To do :: Nothing outside the range is wanted. Repeat exactly the lines below from the one with "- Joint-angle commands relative" through the one with "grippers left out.".

Source records ::

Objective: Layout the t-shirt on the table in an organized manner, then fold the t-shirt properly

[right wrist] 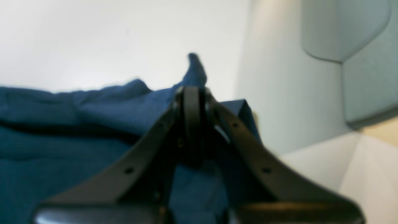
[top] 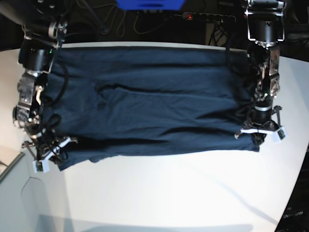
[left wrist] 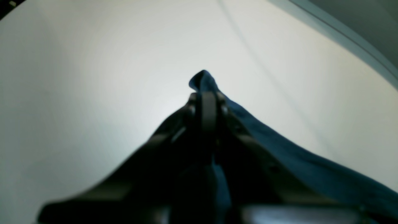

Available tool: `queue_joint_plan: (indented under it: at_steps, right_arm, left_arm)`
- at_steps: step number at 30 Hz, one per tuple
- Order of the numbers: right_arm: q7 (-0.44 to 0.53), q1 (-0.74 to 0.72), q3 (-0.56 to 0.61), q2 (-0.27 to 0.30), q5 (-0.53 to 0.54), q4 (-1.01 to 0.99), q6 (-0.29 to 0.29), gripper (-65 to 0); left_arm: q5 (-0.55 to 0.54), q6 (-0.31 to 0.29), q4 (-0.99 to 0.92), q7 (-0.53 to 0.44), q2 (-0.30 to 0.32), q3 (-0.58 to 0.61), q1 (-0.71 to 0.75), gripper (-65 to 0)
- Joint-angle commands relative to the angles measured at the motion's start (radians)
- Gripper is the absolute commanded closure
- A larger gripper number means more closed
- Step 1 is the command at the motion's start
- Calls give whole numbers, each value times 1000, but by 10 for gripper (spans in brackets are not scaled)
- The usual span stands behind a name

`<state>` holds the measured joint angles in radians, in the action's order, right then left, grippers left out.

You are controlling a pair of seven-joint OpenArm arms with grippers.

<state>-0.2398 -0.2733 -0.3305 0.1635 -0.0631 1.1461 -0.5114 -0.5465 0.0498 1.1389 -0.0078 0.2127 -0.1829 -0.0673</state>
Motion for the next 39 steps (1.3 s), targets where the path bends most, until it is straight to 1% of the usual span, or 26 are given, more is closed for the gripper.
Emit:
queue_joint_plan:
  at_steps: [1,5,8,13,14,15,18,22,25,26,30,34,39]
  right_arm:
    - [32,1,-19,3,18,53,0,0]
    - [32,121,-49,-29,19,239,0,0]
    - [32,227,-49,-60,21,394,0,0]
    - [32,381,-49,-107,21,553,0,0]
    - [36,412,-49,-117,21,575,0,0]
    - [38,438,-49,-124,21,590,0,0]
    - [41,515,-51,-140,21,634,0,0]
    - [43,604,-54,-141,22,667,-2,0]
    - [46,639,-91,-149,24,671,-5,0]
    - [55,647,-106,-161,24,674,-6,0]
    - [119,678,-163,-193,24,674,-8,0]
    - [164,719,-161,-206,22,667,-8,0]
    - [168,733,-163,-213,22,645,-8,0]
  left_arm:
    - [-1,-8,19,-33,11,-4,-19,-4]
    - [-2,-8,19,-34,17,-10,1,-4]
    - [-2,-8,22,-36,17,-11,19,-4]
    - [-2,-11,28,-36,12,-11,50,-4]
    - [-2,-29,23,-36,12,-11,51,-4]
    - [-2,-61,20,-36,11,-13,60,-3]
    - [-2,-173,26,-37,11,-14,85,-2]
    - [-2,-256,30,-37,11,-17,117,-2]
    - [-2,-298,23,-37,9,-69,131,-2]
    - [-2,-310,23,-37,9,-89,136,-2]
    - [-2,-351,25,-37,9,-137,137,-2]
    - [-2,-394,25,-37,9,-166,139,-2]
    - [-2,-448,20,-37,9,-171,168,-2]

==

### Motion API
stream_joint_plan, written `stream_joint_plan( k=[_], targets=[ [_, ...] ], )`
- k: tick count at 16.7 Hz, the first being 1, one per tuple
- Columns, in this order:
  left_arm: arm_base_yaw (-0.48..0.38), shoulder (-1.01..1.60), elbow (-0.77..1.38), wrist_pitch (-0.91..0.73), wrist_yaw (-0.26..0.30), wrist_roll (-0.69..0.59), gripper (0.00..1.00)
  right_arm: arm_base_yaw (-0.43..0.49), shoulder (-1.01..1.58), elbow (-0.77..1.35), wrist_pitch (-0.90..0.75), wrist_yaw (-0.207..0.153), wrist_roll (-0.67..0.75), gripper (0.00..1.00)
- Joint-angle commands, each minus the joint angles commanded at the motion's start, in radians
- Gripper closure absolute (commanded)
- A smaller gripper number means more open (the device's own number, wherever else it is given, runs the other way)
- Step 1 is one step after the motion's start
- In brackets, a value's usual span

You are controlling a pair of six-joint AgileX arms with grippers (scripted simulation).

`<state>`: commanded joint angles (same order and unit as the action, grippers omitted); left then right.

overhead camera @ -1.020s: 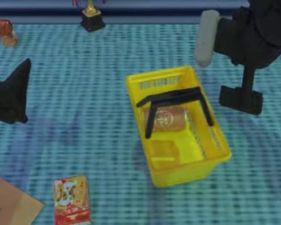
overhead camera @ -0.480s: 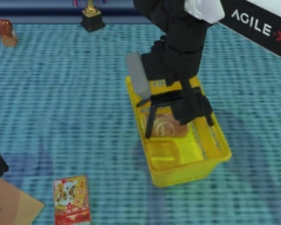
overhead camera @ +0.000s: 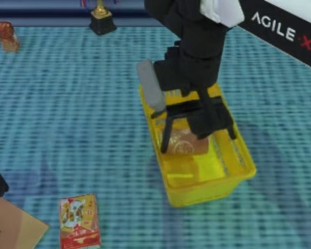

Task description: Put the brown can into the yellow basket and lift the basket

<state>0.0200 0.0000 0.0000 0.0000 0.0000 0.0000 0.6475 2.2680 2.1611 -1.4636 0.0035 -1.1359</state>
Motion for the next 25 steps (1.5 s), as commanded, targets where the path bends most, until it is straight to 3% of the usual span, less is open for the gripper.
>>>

The answer ::
- Joint-angle commands relative to the angles measured at the motion's start (radians)
- Gripper is the absolute commanded closure
- A larger gripper number means more closed
- Step 1 is the command at the motion's start
- Calls give whole numbers, each value times 1000, but by 10 for gripper (spans in brackets are not scaled)
- The usual span stands behind a name

`<state>` holds the measured joint angles in radians, in the action's order, right then left, grippers left out.

What needed an answer now has one.